§ **What is required**
The entire listing below is to be transcribed without a single slip.

[Information shown]

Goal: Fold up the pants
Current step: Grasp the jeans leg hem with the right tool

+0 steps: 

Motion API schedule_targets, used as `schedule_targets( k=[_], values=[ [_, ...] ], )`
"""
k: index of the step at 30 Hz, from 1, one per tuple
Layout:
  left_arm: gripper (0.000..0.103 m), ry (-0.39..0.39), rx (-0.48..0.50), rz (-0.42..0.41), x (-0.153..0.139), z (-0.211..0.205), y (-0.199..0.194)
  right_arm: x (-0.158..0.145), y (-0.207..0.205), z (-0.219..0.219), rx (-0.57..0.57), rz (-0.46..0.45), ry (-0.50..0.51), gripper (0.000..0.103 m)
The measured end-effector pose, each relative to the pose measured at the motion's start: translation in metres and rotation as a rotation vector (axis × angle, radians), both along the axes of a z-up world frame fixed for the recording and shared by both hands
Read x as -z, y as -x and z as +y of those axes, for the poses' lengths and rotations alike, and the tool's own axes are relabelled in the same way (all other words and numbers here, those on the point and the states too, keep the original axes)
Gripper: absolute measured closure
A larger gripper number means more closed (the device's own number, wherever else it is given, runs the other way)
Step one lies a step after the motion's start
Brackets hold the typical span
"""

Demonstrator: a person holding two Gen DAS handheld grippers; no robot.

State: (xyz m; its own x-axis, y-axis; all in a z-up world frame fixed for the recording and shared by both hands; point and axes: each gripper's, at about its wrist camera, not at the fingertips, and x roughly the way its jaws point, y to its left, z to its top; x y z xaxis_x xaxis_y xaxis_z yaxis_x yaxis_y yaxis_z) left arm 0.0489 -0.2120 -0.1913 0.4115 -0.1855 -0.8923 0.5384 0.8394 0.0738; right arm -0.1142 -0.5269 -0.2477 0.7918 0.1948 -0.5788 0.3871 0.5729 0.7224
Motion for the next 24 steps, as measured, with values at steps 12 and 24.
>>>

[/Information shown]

§ **Answer for the task**
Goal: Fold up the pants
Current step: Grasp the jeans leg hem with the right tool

+0 steps: 

Motion API schedule_targets, used as `schedule_targets( k=[_], values=[ [_, ...] ], )`
"""
k: index of the step at 30 Hz, from 1, one per tuple
Layout:
  left_arm: gripper (0.000..0.103 m), ry (-0.39..0.39), rx (-0.48..0.50), rz (-0.42..0.41), x (-0.153..0.139), z (-0.211..0.205), y (-0.199..0.194)
  right_arm: x (-0.158..0.145), y (-0.207..0.205), z (-0.219..0.219), rx (-0.57..0.57), rz (-0.46..0.45), ry (-0.50..0.51), gripper (0.000..0.103 m)
The measured end-effector pose, each relative to the pose measured at the motion's start: translation in metres and rotation as a rotation vector (axis × angle, radians), both along the axes of a z-up world frame fixed for the recording and shared by both hands
Read x as -z, y as -x and z as +y of those axes, for the poses' lengths and rotations alike, and the tool's own axes are relabelled in the same way (all other words and numbers here, those on the point and the states too, keep the original axes)
Gripper: absolute measured closure
A larger gripper number means more closed (the device's own number, wherever else it is given, runs the other way)
Step one lies a step after the motion's start
Brackets hold the typical span
"""

Demonstrator: a person holding two Gen DAS handheld grippers; no robot.

State: (xyz m; its own x-axis, y-axis; all in a z-up world frame fixed for the recording and shared by both hands; point and axes: each gripper's, at about its wrist camera, not at the fingertips, and x roughly the way its jaws point, y to its left, z to its top; x y z xaxis_x xaxis_y xaxis_z yaxis_x yaxis_y yaxis_z) left arm 0.0489 -0.2120 -0.1913 0.4115 -0.1855 -0.8923 0.5384 0.8394 0.0738; right arm -0.1142 -0.5269 -0.2477 0.7918 0.1948 -0.5788 0.3871 0.5729 0.7224
Motion for the next 24 steps, as measured, with values at steps 12 and 24.
>>>

This completes the required output.